In a significant push towards reducing its carbon footprint, Karimnagar, Telangana’s fastest growing town, is going to make it mandatory for commercial establishments, houses, apartment complexes and community halls to install solar panels on rooftops, if their built-up area is more than 2700 square feet (300 square yards).
The requisite construction permits will not be granted if there are no provisions to construct these solar panels.
This rule came into effect on March 1 and applies to older structures as well, according to a resolution passed by the town’s municipal body.
In a bid to encourage users, the civic body will offer a 30% subsidy on the installation process, which will be done by State power discom Telangana State Renewable Energy Development Corporation (TSREDCO).
In addition to these measures, the Municipal Corporation of Karimnagar has also signed an MoU with TSREDCO for generating 1.45 MW of power through these solar rooftops, which will add to its current capacity of 1,300 KW of solar power.
As per multiple reports, the decision to introduce this resolution through the town’s municipal body is backed by a belief that this will encourage public participation in the generation of solar power, besides the apparent objective to mitigate emissions from fossil fuels.
Officials claim that Karimnagar is the first municipal corporation to make it mandatory for all new building structures to install solar panels.
These steps are further aimed at the Karimnagar Smart City project, where integrating solar power is mandatory.
“Assured electricity supply with at least 10% of the Smart City’s energy requirement coming from solar power,” is one of the provisions for this smart city project.
As far as the MCK is concerned, they are looking to encourage greater citizen participation by adopting a net-metering facility alongside the Northern Power Distribution Company Limited (NPDCL).
So, what does this mean?
Property owners can earn revenue from all the surplus solar power they generate with the NPDCL buying it up at Rs 3.50 per unit.
According to this report in The Hindu, 43 residents sell their surplus solar power. To further their contribution, the MCK is installing solar panels across 77 government offices, school buildings and even other properties they own to minimise their power bills and generate solar energy.
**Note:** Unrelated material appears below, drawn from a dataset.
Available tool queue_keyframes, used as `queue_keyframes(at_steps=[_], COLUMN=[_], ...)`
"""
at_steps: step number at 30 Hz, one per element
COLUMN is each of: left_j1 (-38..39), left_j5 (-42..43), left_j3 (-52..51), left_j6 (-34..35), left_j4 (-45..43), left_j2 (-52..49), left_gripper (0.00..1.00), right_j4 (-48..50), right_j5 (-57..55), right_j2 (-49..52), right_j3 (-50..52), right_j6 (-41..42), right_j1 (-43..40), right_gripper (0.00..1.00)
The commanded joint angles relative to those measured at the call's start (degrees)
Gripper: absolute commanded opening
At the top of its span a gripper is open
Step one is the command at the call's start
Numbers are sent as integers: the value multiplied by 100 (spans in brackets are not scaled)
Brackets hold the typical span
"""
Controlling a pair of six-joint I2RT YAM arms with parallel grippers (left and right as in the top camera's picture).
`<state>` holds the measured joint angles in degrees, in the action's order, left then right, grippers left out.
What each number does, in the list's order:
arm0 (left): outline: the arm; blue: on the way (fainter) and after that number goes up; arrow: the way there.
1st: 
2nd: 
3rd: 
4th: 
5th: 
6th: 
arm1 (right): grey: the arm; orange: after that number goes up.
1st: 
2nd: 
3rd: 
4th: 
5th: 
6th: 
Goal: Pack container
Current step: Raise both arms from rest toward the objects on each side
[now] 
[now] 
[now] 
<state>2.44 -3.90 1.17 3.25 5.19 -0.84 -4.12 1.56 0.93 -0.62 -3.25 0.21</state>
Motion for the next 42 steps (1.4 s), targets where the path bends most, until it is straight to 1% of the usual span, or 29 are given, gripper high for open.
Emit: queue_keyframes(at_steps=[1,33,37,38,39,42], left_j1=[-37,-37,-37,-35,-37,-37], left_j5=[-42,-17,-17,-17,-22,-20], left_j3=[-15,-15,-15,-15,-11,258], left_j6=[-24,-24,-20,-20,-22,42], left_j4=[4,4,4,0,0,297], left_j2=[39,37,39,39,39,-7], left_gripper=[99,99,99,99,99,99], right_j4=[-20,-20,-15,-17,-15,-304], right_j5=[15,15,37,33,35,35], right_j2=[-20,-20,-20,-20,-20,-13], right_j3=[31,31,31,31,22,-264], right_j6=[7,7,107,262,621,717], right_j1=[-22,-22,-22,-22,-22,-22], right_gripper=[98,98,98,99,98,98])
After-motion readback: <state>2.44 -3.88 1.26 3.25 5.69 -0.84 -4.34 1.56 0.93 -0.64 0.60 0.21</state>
As an early adopter of solar energy, Telangana has made great strides. In its landmark ‘Telangana Solar Power Policy 2015’, the state government laid out its vision for change.
“Telangana has vast solar potential with average solar insolation of nearly 5.5 kWh/m2 for more 300 sunshine days. The government of Telangana intends to make use of the positive environment in solar market and push given by Government of India for substantially harnessing the solar potential in the state of Telangana,” says the policy. You can read more about it here.
At present, Telangana is ranked number two in solar energy generation with more than 3000 MW, while Karimnagar district has a solar energy grid with an installed capacity of 1.5 MW.
Having said that, there are real concerns surrounding the development of solar energy in residential areas.
Despite subsidies and other financial mechanisms issued by the government to assist greater adoption of solar energy, both residents and developers have been unable to bear the costs of capital investments that go into constructing solar panels.
Most of the large-scale consumption of solar energy has been limited to the commercial, industrial and state-backed entities.
The state government had envisioned a capacity of 40 GW for solar rooftop energy by 2022. But as of November 2018, a mere 1,334 MW had been linked through rooftop systems. Making matters worse, power distribution companies are struggling under a mountain of debt.
“There is a momentous shift in [the energy sector and for the first time decarbonised electricity appears feasible and foreseeable,” said Centre for Science and Environment deputy director Chandra Bhushan to Deccan Chronicle.
However, what we need to ensure that this advantage isn’t frittered away.